§ **WHAT TO PRODUCE**
A faithful transcription of all the data is required.

━━ RECORDS FOR PROCESSING

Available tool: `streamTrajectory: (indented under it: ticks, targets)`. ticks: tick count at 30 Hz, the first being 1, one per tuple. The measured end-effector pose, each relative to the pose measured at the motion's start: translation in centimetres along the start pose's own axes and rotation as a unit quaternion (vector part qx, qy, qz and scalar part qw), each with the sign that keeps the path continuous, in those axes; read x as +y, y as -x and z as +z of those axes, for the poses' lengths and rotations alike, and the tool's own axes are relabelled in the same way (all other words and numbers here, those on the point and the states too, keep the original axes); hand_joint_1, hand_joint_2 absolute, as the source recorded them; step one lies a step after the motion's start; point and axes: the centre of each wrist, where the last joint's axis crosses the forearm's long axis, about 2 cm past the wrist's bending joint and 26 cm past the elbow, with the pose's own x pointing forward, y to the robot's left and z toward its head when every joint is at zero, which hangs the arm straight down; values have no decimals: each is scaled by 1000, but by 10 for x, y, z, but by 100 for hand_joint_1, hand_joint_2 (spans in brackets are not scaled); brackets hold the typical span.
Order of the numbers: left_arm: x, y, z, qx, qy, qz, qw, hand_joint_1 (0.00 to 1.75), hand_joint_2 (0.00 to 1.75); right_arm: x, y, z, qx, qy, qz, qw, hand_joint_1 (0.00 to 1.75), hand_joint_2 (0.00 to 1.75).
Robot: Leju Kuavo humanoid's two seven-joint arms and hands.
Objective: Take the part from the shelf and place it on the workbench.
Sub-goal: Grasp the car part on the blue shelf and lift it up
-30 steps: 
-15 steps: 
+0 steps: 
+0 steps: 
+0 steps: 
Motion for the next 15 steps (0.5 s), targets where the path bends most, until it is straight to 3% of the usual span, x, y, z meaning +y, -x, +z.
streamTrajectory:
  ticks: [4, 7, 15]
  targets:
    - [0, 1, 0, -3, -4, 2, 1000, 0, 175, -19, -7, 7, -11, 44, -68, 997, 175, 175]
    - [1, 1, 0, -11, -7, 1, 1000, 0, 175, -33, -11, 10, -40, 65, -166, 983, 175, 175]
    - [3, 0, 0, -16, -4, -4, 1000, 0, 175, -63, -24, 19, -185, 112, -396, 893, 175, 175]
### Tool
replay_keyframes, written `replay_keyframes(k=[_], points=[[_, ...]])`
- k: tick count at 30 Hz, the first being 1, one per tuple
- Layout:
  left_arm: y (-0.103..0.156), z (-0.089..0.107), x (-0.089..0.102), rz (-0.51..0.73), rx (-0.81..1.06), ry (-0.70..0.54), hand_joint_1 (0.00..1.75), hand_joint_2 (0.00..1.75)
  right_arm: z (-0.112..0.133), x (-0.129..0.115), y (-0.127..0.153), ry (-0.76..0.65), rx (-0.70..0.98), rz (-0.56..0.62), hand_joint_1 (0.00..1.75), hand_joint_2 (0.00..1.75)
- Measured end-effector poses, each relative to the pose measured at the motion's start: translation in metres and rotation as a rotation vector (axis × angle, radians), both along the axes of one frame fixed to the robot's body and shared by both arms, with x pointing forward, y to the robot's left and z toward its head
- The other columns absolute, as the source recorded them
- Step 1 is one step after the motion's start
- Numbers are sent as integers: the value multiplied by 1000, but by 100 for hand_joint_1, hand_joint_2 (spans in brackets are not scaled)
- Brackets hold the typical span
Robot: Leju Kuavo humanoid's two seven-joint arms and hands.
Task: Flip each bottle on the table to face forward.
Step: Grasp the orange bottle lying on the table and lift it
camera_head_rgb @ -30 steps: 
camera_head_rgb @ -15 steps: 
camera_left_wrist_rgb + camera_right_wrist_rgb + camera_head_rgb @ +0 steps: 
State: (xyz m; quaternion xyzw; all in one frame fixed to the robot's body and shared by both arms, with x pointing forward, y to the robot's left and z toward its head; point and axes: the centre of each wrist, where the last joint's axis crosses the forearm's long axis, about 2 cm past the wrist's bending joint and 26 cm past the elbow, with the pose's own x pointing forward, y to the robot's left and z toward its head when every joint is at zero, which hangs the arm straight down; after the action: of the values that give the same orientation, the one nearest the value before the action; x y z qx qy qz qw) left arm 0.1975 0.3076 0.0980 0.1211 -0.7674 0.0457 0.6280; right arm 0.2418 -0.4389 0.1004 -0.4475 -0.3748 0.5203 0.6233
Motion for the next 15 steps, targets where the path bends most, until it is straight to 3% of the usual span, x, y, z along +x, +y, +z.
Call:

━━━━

§ **OUTPUT OF THE TASK**
Available tool: `streamTrajectory: (indented under it: ticks, targets)`. ticks: tick count at 30 Hz, the first being 1, one per tuple. The measured end-effector pose, each relative to the pose measured at the motion's start: translation in centimetres along the start pose's own axes and rotation as a unit quaternion (vector part qx, qy, qz and scalar part qw), each with the sign that keeps the path continuous, in those axes; read x as +y, y as -x and z as +z of those axes, for the poses' lengths and rotations alike, and the tool's own axes are relabelled in the same way (all other words and numbers here, those on the point and the states too, keep the original axes); hand_joint_1, hand_joint_2 absolute, as the source recorded them; step one lies a step after the motion's start; point and axes: the centre of each wrist, where the last joint's axis crosses the forearm's long axis, about 2 cm past the wrist's bending joint and 26 cm past the elbow, with the pose's own x pointing forward, y to the robot's left and z toward its head when every joint is at zero, which hangs the arm straight down; values have no decimals: each is scaled by 1000, but by 10 for x, y, z, but by 100 for hand_joint_1, hand_joint_2 (spans in brackets are not scaled); brackets hold the typical span.
Order of the numbers: left_arm: x, y, z, qx, qy, qz, qw, hand_joint_1 (0.00 to 1.75), hand_joint_2 (0.00 to 1.75); right_arm: x, y, z, qx, qy, qz, qw, hand_joint_1 (0.00 to 1.75), hand_joint_2 (0.00 to 1.75).
Robot: Leju Kuavo humanoid's two seven-joint arms and hands.
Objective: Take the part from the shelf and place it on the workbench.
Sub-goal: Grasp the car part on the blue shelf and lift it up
-30 steps: 
-15 steps: 
+0 steps: 
+0 steps: 
+0 steps: 
Motion for the next 15 steps (0.5 s), targets where the path bends most, until it is straight to 3% of the usual span, x, y, z meaning +y, -x, +z.
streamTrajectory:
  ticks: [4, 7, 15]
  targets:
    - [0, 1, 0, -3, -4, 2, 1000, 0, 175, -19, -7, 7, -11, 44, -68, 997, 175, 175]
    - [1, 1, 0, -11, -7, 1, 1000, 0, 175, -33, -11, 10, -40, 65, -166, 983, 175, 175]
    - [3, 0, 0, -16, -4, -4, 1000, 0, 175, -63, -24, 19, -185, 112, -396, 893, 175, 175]
### Tool
replay_keyframes, written `replay_keyframes(k=[_], points=[[_, ...]])`
- k: tick count at 30 Hz, the first being 1, one per tuple
- Layout:
  left_arm: y (-0.103..0.156), z (-0.089..0.107), x (-0.089..0.102), rz (-0.51..0.73), rx (-0.81..1.06), ry (-0.70..0.54), hand_joint_1 (0.00..1.75), hand_joint_2 (0.00..1.75)
  right_arm: z (-0.112..0.133), x (-0.129..0.115), y (-0.127..0.153), ry (-0.76..0.65), rx (-0.70..0.98), rz (-0.56..0.62), hand_joint_1 (0.00..1.75), hand_joint_2 (0.00..1.75)
- Measured end-effector poses, each relative to the pose measured at the motion's start: translation in metres and rotation as a rotation vector (axis × angle, radians), both along the axes of one frame fixed to the robot's body and shared by both arms, with x pointing forward, y to the robot's left and z toward its head
- The other columns absolute, as the source recorded them
- Step 1 is one step after the motion's start
- Numbers are sent as integers: the value multiplied by 1000, but by 100 for hand_joint_1, hand_joint_2 (spans in brackets are not scaled)
- Brackets hold the typical span
Robot: Leju Kuavo humanoid's two seven-joint arms and hands.
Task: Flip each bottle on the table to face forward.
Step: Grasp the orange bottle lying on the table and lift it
camera_head_rgb @ -30 steps: 
camera_head_rgb @ -15 steps: 
camera_left_wrist_rgb + camera_right_wrist_rgb + camera_head_rgb @ +0 steps: 
State: (xyz m; quaternion xyzw; all in one frame fixed to the robot's body and shared by both arms, with x pointing forward, y to the robot's left and z toward its head; point and axes: the centre of each wrist, where the last joint's axis crosses the forearm's long axis, about 2 cm past the wrist's bending joint and 26 cm past the elbow, with the pose's own x pointing forward, y to the robot's left and z toward its head when every joint is at zero, which hangs the arm straight down; after the action: of the values that give the same orientation, the one nearest the value before the action; x y z qx qy qz qw) left arm 0.1975 0.3076 0.0980 0.1211 -0.7674 0.0457 0.6280; right arm 0.2418 -0.4389 0.1004 -0.4475 -0.3748 0.5203 0.6233
Motion for the next 15 steps, targets where the path bends most, until it is straight to 3% of the usual span, x, y, z along +x, +y, +z.
Call:

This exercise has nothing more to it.